日朝間で水面下の動き?安倍首相は抑制的反応、北は非難避ける

(3D_generator/gettyimages)

西日本を直撃した台風10号が日本海に抜けた8月16日朝、北朝鮮は日本海に向けて飛翔体2発を発射した。

 安倍首相は「わが国の安全保障に影響はない」と黙認に近い姿勢を示した、以前の激しい非難とは大きな違いだった。

 北朝鮮による一連のミサイル発射実験は7月以来、6回。この間、首相の抑制的な反応は一貫している。米韓合同軍事演習をけん制するのが狙いで日本が標的ではないとみられることや、トランプ米大統領が、ICBM(大陸間弾道弾)以外なら容認するという方針に大転換したことなどが背景にあるのかもしれない。

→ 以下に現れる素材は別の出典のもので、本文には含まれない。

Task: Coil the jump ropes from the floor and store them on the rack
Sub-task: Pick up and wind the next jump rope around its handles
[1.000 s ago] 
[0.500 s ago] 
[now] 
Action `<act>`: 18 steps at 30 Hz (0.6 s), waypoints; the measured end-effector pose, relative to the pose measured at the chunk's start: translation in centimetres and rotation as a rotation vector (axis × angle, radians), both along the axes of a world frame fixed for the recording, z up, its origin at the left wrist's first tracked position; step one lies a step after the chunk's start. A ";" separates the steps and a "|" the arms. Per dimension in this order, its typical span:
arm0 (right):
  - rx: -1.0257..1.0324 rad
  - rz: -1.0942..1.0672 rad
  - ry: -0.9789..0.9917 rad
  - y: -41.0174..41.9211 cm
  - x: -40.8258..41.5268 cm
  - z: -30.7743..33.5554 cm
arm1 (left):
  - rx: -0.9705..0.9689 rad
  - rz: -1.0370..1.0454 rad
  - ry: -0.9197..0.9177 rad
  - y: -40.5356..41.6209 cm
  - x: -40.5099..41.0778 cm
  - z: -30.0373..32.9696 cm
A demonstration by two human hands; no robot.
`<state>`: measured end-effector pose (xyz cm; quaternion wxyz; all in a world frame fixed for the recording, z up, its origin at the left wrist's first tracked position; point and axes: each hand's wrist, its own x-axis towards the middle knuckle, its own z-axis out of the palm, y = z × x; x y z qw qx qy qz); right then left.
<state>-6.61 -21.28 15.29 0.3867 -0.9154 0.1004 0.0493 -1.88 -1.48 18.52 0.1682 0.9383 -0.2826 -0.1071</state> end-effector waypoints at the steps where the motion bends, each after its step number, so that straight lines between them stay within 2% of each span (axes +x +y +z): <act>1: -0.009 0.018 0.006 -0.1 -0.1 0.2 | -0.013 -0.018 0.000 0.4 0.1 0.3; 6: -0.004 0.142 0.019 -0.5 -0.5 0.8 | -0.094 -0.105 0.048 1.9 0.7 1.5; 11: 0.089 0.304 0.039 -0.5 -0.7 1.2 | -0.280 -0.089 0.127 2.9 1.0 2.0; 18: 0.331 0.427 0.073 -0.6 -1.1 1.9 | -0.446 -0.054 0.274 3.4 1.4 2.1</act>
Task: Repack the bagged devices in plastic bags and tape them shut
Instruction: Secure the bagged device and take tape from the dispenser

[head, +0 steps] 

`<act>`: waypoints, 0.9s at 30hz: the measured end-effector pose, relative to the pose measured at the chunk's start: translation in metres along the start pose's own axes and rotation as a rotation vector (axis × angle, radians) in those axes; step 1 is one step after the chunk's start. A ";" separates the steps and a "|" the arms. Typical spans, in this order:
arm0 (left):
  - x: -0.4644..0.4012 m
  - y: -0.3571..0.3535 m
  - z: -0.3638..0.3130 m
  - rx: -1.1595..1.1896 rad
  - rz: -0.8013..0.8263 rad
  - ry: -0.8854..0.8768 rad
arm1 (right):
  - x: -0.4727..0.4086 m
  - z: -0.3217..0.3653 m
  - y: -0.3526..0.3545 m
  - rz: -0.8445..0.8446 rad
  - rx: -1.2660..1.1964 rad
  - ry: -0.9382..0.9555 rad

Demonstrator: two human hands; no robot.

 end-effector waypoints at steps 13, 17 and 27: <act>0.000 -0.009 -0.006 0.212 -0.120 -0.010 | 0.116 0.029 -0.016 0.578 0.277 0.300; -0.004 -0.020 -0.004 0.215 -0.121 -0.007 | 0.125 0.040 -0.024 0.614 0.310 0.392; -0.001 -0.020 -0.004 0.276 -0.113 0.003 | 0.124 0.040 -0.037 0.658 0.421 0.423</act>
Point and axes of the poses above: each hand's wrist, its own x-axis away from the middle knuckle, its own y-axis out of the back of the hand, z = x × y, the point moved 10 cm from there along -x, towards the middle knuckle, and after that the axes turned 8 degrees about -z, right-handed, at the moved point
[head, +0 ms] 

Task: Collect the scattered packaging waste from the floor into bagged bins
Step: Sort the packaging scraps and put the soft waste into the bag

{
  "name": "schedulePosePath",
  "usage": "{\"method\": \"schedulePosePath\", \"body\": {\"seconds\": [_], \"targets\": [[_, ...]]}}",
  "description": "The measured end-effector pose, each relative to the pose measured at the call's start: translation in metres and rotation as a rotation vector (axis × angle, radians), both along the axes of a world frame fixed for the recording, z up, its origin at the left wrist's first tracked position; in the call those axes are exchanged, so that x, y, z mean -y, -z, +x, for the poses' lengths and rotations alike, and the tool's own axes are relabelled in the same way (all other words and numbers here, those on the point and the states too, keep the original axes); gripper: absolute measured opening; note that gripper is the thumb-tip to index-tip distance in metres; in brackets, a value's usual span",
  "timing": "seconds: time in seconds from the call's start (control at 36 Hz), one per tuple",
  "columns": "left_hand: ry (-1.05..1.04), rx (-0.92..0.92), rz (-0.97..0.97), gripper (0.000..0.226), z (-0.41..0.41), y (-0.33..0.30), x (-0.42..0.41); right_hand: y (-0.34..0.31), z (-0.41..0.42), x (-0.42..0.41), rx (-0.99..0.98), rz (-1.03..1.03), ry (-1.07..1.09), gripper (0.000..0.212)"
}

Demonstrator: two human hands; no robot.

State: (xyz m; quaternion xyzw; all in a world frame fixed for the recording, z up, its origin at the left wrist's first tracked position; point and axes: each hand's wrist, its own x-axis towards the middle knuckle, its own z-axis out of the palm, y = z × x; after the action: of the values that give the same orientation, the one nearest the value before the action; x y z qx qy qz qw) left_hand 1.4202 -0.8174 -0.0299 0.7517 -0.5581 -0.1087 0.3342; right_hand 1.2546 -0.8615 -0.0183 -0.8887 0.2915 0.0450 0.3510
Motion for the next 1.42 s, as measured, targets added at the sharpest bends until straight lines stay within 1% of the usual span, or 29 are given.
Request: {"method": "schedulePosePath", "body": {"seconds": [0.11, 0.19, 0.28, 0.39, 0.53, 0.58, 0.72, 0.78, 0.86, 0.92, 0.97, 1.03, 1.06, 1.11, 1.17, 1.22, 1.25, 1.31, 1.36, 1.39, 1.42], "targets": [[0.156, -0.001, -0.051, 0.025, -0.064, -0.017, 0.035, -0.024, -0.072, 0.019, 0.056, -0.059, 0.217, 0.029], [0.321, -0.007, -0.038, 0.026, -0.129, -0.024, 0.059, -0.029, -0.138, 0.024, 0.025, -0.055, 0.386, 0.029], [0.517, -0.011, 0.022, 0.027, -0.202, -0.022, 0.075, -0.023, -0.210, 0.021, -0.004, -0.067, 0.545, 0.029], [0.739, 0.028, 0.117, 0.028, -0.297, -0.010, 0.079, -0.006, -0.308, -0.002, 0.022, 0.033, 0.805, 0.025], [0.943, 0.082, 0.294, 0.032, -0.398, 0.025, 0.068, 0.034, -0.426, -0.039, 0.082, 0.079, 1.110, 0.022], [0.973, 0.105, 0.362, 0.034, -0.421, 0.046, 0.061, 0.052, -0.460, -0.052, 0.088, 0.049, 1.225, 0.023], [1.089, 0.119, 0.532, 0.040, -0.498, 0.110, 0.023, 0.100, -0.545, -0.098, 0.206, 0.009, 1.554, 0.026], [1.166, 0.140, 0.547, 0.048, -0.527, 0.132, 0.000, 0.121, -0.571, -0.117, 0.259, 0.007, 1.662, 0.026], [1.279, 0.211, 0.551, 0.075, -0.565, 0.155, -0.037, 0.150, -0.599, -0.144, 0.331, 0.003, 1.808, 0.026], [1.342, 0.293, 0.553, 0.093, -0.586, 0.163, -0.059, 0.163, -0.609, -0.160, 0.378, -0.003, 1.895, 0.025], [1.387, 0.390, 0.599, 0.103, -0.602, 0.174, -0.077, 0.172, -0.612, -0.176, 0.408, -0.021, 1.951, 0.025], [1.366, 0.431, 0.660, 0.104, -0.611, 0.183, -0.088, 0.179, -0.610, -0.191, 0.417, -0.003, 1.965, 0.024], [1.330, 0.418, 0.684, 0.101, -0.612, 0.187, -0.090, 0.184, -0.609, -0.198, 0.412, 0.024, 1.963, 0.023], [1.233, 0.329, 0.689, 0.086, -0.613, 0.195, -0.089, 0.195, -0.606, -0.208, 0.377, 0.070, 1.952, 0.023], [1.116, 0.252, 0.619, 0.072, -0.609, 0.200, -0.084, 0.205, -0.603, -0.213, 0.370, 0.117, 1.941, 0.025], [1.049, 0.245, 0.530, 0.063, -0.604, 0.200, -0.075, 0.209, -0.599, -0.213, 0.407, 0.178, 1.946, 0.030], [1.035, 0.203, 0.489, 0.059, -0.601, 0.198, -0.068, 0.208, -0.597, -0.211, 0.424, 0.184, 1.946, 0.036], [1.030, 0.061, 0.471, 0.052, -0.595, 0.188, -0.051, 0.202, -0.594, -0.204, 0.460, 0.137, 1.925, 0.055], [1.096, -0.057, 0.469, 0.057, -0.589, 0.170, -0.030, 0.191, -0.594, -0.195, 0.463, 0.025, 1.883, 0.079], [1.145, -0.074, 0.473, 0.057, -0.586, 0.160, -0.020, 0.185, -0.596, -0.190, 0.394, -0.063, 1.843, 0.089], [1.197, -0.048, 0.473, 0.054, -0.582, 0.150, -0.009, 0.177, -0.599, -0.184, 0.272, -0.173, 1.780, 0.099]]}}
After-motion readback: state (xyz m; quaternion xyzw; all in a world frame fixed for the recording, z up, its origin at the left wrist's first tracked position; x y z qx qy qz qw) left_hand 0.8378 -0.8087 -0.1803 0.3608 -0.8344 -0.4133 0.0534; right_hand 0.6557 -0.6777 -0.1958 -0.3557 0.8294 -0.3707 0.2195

 しかし、先方の狙いはどうあれ、短距離ミサイルが日本に大きな脅威をもたらすことを考えれば「影響なし」というのは不可解というほかはない。

 何の思惑あってのことか。

 首相の最近の発言、北朝鮮が対日批判を控えていることなどを思い起こし、双方によるシグナルの交換、水面下での接触が何らかの形で進展していると推測すれば平仄が合うかもしれない。日朝関係の進展への動きが、表面化する可能性がある。

■一昨年のコメントとは雲泥の違い

 16日のミサイル発射はいずれも午前8時過ぎ、東部の江原道通川付近から強行された。高度30キロで、東方向に約230キロ飛行、日本海に落下した。